Friday 5 February 2016

'Safe' marijuana for kids is misnomer

  • Dr. Terry Bennett 
     
    Dr. Terry Bennett
     
  • By Dr. Terry M Bennett

    I had a call from a newspaper the other day asking my opinion on the use of marijuana in children as in anyone under 21 years old, either for recreational purposes, or for medication purposes. I might have, if I had had the opportunity to think about it, countered with the question, how about “safe Johnny Walker for children?,” because we have been to this rodeo before.
     
    The drinking laws in almost every state bar young people from consuming alcoholic beverages until they are 21 years old.
     
    The reasons for that proscription date back many generations of young humans, back into prehistory, even before there were written records, probably, and most likely are based on empiric observations of youthful behavioral deficits continuing throughout the adult lives of the young people who began drinking heavily well before they were 21.
     
    Let me make the point that it is critically important for a society that demands that as its young people mature, they be psychologically and physiologically prepared to move into leadership positions, to make informed and effective parenting decisions, and that they be unlikely to make uninformed, defective or damaging decisions. In societies that allowed drunken youngsters free reign, it was noted even that upon reaching “maturity” that these early experimenters were quite immature, and that their judgment was suspect, and that the tasks assigned to them were either poorly done, or not done at all, that lifetime damned foolishness was a clear and present hazard in early onset drinking populations
     
    The sum total of those multigenerational observations back in prehistory led societies all over the world to attempt, with greater or lesser success, to bar young people, those under 21 years old, from consuming intoxicating substances, because the clear and demonstrable result was impaired behavior, often for the rest of their lives.
     
    Now, jump shift to the question of marijuana, which is an intoxicating drug, and if logic has any role in the observations of altered behavior and alter decision-making capacity in early alcohol abusers, then marijuana use/abuse could reasonably be expected, much like alcohol, to be strongly associated with impaired decision-making capacity in young adults who used marijuana in their immature years.
     
    The huge advantage we have now is that we can take MRIs of the brain, and have discovered that the frontal lobe is the site where fine considered decision-making is processed, and we know that that lobe doesn’t finish developing until the age of about 21 years, the imperatives become clear.
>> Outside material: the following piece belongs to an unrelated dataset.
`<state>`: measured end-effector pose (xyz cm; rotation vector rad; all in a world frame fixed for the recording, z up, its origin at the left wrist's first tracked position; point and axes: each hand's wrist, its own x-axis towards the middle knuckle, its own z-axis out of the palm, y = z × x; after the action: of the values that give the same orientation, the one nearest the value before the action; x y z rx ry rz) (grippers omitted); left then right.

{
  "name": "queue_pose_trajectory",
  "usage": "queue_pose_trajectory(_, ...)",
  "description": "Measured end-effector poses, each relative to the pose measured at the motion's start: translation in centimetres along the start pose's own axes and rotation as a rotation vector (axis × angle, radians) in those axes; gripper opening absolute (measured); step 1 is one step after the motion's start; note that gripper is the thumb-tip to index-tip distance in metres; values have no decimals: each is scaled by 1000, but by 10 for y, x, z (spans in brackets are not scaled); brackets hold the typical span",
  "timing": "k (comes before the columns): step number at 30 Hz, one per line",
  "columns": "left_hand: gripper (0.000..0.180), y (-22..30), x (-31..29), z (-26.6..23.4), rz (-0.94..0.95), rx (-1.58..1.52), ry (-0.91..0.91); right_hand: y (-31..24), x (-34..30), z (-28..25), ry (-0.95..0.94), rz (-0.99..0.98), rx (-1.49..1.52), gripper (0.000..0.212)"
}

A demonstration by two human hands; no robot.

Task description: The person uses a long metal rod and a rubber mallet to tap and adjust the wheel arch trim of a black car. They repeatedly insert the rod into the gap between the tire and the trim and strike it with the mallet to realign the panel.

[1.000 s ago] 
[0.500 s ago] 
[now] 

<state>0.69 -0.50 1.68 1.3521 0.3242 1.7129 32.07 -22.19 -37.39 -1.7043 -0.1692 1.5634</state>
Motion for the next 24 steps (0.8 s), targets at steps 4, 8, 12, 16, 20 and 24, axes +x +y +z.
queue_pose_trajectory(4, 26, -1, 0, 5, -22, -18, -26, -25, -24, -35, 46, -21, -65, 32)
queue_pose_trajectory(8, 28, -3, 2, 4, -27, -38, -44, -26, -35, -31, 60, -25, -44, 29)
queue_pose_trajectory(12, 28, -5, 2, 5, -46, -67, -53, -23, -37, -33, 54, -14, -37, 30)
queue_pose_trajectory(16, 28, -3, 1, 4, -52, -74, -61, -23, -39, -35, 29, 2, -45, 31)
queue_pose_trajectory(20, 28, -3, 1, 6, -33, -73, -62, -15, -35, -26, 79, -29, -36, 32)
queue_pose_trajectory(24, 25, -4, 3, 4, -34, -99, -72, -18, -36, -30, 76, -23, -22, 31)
Anything, be it alcohol, marijuana, or other sedative or hypnotic drug use/abuse, stands a very high likelihood of doing the same permanent damage that early alcohol use/abuse does, namely to prevent the final maturation of the frontal lobe, and thus the maturation of decision-making in the individual being followed.
     
    So, given what we have known for many generations, and what science shows us now, I cannot see how a thinking adult would ignore the comparison between sedating/intoxicating alcohol use, and sedating intoxicating marijuana use in an underage person, who has used substances and exposed their developing brain, a brain which society has every reason to expect to mature. If maturation is delayed or arrested/altered by the use of a substance, why would any observing adult condone its use in young people, whom he/she expects to mature and become responsible adults, parents, reliable employees, and the leaders of the future?
     
    If this seems oversimplistic, I plead guilty. There is no scientific peer reviewed evidence that I’m aware of that would indicate alcohol and marijuana do not cause comparable alterations/damages to the developing frontal lobe, and until and unless someone shows me credible scientific evidence that marijuana does NOT permanently damage a developing frontal lobe, my advice to young people and to their parents would be to avoid use of either alcohol or marijuana until the individual has reached 21 years of age. 
     
    That some young adults have “gotten away with use of either alcohol or marijuana or both,” and appear to have matured normally does not damage the theory that a significant percent of youthful users/abusers of any intoxicating and/or sedative substances will and do demonstrate impaired decision-making throughout the rest of their lives.